▶ Task
A single number is the answer here: the count of lines in the data below that include the word "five".

▶ Data segment
◇ ◇ ◇ ◇

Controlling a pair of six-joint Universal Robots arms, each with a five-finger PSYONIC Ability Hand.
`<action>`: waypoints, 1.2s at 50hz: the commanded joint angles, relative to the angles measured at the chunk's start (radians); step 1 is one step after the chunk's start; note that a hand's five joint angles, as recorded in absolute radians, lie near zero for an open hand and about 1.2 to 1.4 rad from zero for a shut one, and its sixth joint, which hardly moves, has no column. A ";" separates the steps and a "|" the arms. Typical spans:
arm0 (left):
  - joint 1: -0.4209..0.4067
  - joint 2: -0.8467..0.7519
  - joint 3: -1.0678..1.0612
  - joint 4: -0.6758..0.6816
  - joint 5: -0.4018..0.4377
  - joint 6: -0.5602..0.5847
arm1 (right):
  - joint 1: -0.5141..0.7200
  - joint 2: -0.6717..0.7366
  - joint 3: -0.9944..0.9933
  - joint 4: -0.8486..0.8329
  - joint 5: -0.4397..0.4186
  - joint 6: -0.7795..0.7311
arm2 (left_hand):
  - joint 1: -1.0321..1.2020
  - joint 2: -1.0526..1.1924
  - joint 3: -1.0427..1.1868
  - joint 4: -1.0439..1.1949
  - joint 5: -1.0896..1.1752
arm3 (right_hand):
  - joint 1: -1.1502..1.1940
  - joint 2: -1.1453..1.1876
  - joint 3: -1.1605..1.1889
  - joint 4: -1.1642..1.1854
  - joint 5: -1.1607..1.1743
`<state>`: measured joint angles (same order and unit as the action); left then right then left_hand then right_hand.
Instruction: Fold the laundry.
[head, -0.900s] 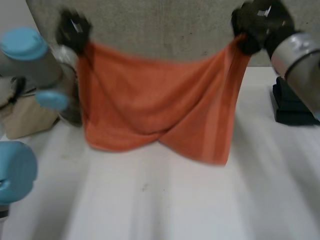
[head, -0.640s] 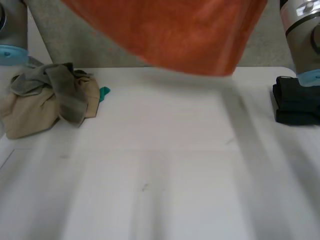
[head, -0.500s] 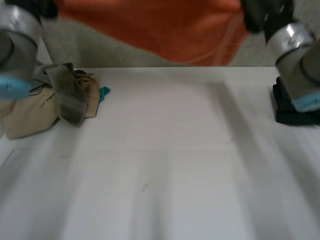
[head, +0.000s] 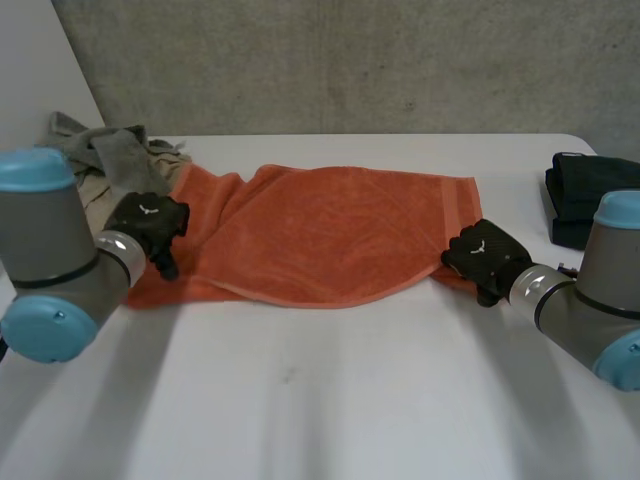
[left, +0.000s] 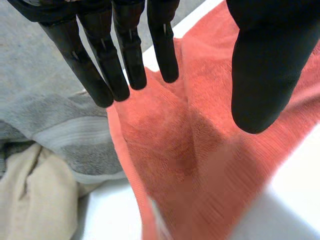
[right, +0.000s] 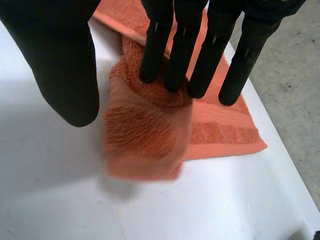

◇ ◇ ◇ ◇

▶ Response for this exercise
2